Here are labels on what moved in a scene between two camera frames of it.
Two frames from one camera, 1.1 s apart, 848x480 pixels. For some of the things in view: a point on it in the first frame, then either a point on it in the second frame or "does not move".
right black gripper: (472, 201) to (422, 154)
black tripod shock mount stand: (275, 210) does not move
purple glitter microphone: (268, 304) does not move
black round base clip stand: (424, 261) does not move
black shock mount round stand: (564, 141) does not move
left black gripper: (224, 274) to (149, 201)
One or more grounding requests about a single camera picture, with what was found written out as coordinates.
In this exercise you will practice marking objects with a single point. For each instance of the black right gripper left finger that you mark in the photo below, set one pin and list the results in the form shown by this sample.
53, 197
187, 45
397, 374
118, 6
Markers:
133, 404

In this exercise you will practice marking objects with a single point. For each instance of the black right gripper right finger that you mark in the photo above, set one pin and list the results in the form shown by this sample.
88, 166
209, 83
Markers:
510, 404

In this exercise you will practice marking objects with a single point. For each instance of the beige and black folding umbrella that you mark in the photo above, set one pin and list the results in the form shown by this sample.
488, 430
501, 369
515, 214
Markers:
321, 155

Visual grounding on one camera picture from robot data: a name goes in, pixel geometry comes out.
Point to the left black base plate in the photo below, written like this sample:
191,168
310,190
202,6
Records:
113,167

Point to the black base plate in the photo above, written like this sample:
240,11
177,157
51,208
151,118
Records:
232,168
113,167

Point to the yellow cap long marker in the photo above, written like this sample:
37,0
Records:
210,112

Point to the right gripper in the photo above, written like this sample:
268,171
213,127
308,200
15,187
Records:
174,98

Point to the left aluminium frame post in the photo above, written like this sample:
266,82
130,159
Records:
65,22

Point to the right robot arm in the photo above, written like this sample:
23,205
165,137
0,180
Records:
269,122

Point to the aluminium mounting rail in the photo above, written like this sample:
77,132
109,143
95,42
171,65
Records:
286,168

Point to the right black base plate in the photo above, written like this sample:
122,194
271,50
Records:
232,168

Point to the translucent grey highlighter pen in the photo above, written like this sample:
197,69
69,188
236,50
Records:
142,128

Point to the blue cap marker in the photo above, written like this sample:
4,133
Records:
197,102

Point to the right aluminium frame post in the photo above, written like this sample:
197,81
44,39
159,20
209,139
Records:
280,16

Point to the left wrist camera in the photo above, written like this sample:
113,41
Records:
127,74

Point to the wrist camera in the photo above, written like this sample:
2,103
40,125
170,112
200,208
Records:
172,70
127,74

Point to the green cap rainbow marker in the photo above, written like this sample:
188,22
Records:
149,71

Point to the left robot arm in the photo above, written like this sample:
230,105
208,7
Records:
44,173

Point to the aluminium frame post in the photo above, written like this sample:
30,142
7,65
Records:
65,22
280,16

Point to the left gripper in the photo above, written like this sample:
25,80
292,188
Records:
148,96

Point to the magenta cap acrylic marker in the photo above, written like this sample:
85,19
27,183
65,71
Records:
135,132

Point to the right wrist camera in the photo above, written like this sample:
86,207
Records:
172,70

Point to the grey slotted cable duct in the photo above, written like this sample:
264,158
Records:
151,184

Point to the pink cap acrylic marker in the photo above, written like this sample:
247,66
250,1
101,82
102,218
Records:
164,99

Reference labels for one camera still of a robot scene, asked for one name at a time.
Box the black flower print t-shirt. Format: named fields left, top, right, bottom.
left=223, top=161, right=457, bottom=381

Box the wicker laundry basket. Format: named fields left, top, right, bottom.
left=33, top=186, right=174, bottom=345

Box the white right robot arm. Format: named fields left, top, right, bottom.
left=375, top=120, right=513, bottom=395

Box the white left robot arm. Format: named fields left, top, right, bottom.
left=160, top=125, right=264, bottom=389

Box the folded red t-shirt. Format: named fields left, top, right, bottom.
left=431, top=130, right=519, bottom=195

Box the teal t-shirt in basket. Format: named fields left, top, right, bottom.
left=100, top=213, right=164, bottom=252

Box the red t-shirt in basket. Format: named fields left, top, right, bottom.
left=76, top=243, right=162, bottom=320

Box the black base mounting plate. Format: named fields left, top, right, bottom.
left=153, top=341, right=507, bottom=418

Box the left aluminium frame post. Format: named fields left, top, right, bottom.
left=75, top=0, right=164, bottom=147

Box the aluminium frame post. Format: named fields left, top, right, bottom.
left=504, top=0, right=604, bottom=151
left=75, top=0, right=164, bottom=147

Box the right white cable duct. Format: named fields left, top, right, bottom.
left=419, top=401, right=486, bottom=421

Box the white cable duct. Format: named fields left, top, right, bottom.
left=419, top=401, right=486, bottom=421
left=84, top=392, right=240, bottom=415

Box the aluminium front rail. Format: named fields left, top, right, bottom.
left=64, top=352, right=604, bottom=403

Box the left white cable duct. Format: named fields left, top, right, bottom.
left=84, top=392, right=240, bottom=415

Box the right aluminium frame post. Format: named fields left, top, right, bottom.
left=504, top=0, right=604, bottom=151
#####
- _Assignment_:
Having found the line with "Box the black base", transcribe it and each line after it to the end of the entries, with no other lines.

- _Written answer_:
Box the black base mounting plate. Format: named fields left, top, right, bottom.
left=153, top=341, right=507, bottom=418

Box the left aluminium frame post. Format: named fields left, top, right, bottom.
left=75, top=0, right=164, bottom=147

Box the aluminium frame post. Format: named fields left, top, right, bottom.
left=504, top=0, right=604, bottom=151
left=75, top=0, right=164, bottom=147

Box the right white cable duct. Format: named fields left, top, right, bottom.
left=419, top=401, right=486, bottom=421

Box the white cable duct. Format: named fields left, top, right, bottom.
left=419, top=401, right=486, bottom=421
left=84, top=392, right=240, bottom=415

Box the aluminium front rail. Format: named fields left, top, right, bottom.
left=64, top=352, right=604, bottom=403

Box the left white cable duct. Format: named fields left, top, right, bottom.
left=84, top=392, right=240, bottom=415

Box the right aluminium frame post. Format: named fields left, top, right, bottom.
left=504, top=0, right=604, bottom=151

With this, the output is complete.